- _Work to be completed_
In the listing below, find each line containing "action" and report it.

- _Data segment_
********
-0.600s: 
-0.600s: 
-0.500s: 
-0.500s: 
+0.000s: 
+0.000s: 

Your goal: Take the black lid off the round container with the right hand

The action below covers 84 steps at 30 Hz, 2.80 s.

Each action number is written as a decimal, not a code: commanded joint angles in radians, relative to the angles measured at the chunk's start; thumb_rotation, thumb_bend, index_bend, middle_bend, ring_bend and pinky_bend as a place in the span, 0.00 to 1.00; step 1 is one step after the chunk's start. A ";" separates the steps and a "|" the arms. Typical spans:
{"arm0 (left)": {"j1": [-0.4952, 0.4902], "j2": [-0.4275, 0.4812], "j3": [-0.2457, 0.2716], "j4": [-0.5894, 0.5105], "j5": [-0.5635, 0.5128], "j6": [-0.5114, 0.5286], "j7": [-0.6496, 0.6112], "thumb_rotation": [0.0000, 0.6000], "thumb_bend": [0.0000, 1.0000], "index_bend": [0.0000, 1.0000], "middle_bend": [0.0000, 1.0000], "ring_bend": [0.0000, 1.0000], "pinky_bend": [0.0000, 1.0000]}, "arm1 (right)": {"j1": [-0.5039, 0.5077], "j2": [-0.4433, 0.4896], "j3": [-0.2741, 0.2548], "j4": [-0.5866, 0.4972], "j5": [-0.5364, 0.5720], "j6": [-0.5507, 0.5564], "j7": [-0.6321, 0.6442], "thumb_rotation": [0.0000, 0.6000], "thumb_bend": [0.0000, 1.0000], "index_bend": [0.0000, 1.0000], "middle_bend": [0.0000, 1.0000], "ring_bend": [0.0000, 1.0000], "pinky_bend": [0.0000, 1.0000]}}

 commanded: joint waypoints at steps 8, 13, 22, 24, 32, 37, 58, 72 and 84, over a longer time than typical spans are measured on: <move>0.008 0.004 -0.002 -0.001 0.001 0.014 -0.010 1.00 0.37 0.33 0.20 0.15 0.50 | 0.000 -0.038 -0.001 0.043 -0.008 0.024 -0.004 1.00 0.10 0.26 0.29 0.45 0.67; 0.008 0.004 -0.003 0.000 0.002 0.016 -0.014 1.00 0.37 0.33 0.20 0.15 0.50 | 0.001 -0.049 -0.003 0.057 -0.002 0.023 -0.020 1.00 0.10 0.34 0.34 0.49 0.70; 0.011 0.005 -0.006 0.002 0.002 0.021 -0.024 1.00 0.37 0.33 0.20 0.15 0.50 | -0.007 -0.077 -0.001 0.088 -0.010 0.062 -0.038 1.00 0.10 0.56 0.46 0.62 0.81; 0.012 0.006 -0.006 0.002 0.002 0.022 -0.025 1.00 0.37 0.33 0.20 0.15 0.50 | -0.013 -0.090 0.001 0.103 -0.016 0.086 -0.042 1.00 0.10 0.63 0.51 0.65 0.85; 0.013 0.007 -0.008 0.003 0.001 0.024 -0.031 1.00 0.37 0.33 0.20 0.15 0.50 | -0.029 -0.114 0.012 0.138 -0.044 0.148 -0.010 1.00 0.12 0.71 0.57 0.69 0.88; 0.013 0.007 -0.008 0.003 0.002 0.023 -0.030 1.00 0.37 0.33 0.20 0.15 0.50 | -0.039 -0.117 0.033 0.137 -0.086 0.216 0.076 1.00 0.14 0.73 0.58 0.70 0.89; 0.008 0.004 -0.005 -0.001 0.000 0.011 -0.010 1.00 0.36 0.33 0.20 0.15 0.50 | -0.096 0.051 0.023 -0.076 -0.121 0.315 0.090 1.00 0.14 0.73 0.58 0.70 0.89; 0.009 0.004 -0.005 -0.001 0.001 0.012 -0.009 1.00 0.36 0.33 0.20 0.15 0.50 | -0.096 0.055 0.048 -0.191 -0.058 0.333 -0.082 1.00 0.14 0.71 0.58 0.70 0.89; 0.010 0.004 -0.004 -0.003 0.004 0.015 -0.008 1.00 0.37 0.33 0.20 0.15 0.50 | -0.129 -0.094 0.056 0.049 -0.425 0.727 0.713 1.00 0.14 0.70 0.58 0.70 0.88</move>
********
- _Exercise result_
The action below covers 84 steps at 30 Hz, 2.80 s.
Each action number is written as a decimal, not a code: commanded joint angles in radians, relative to the angles measured at the chunk's start; thumb_rotation, thumb_bend, index_bend, middle_bend, ring_bend and pinky_bend as a place in the span, 0.00 to 1.00; step 1 is one step after the chunk's start. A ";" separates the steps and a "|" the arms. Typical spans:

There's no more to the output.